C’est Antonio da San-Gallo qui trace les premières pages de son autobiographie. C’est Balthasar Peruzzi, le maître de Serlio, qui lègue à son disciple ses écrits sur son art; c’est Pietro della Francesca, l’une des gloires de l’école romaine, qui tombe aveugle vers la fin de sa vie et dont les manuscrits, dérobés par un élève infidèle, Luca dal Borgo, seront mis au jour par celui-ci sous son propre nom.
Rappeler Vignole et Palladio, n’est-ce pas évoquer le souvenir de deux hommes dont les livres sont devenus des «manuels» depuis trois cents ans?

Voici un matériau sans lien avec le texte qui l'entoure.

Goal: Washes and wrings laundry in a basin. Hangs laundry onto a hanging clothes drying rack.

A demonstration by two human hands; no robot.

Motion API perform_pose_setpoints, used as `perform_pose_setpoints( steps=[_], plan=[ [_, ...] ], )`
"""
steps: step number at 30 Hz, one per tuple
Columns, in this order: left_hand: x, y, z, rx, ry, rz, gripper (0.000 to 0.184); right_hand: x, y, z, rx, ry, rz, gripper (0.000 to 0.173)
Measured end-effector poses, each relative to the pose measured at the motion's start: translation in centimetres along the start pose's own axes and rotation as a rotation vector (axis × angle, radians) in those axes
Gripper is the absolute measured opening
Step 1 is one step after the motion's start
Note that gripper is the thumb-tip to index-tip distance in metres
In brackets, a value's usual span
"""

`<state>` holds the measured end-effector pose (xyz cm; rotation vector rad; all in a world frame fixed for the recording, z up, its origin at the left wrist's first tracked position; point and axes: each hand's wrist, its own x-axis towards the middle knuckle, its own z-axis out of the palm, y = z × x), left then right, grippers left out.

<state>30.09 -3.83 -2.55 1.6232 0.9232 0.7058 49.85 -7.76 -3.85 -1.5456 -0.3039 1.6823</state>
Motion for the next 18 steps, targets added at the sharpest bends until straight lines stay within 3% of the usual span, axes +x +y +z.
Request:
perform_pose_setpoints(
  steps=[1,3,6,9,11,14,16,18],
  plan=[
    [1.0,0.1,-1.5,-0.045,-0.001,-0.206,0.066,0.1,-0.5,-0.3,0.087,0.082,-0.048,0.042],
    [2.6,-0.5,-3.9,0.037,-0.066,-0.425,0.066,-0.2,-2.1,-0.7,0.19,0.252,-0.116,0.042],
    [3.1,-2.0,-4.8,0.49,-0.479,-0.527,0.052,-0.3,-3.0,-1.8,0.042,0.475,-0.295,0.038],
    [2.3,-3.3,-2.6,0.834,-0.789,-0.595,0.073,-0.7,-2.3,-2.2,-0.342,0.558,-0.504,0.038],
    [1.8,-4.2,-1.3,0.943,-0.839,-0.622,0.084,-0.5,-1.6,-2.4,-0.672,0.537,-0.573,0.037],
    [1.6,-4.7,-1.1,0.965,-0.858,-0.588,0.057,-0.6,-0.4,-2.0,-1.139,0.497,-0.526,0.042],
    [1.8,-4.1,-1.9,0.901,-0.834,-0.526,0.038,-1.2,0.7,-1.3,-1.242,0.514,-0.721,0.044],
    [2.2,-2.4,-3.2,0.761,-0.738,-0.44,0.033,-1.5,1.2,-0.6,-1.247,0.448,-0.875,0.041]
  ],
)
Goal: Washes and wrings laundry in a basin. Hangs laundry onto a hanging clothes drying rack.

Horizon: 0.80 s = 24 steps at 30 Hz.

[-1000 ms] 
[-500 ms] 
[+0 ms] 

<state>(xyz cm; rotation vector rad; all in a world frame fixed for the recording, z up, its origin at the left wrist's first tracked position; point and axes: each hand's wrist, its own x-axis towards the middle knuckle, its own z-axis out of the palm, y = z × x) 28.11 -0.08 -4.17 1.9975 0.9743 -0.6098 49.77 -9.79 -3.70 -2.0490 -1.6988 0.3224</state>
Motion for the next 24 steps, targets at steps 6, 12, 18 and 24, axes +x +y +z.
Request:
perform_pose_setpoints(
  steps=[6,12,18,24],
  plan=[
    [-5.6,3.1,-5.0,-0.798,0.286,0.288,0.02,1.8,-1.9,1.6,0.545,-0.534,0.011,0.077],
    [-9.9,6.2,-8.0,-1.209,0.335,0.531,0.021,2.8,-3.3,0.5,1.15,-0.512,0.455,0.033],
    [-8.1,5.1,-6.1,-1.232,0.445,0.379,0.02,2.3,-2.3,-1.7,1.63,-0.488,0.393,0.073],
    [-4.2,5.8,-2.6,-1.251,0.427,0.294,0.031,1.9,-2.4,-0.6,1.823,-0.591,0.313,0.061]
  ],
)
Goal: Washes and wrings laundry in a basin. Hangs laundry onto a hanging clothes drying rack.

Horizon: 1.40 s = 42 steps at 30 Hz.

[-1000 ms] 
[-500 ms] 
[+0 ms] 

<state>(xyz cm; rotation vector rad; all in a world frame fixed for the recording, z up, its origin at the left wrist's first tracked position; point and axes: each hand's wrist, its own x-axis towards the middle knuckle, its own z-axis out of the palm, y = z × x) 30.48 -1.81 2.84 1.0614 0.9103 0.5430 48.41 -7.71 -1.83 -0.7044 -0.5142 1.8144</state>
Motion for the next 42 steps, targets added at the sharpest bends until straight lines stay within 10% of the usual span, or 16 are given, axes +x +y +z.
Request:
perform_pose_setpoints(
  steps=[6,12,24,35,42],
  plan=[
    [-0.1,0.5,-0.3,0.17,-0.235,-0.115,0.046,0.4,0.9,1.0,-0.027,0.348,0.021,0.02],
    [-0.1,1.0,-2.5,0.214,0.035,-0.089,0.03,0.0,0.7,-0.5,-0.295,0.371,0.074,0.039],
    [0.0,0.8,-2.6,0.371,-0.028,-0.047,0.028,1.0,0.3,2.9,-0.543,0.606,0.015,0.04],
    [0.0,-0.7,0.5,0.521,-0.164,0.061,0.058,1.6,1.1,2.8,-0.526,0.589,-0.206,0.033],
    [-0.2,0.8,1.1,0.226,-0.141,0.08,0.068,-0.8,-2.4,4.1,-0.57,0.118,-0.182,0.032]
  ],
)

Au XVIIe siècle, Bernin, le dangereux Bernin n’écrit pas, mais il parle; et ses jugements sur l’art sont souvent dictés par un esprit droit, délicat et élevé. Sa sculpture vaut moins que ses discours: j’en atteste le Journal de M. de Chantelou, que publie M. Ludovic Lalanne.
Le Père jésuite Andrea Pozzo, peintre, sculpteur et architecte, dont le nom latin est Puteus, publie en 1693 son grand ouvrage Perspectiva Pictorum et Architectorum. L’Italie, l’Angleterre et l’Allemagne l’ont traduit.
De nombreuses lettres de Titien, Michel-Ange, Vasari, Sansovino, les Carrache, Guido Reni, Zampieri, Lanfranco, Baroccio, etc., recueillies par Giovanni Bottari, rendent témoignage des fortes pensées, des nobles sentiments de ces maîtres illustres.
Au début de ce siècle, Giuseppe Errante, peintre napolitain, rédigeait son Essai sur les couleurs; Antonio d’Esté, des Mémoires sur Canova. Il y a moins de deux années, Giovanni Dupré publiait à Florence ses Souvenirs autobiographiques. Les visiteurs du Musée de Turin connaissent les toiles remarquables de Massimo d’Azeglio, dont le renom comme littérateur et homme politique n’a besoin que d’être rappelé.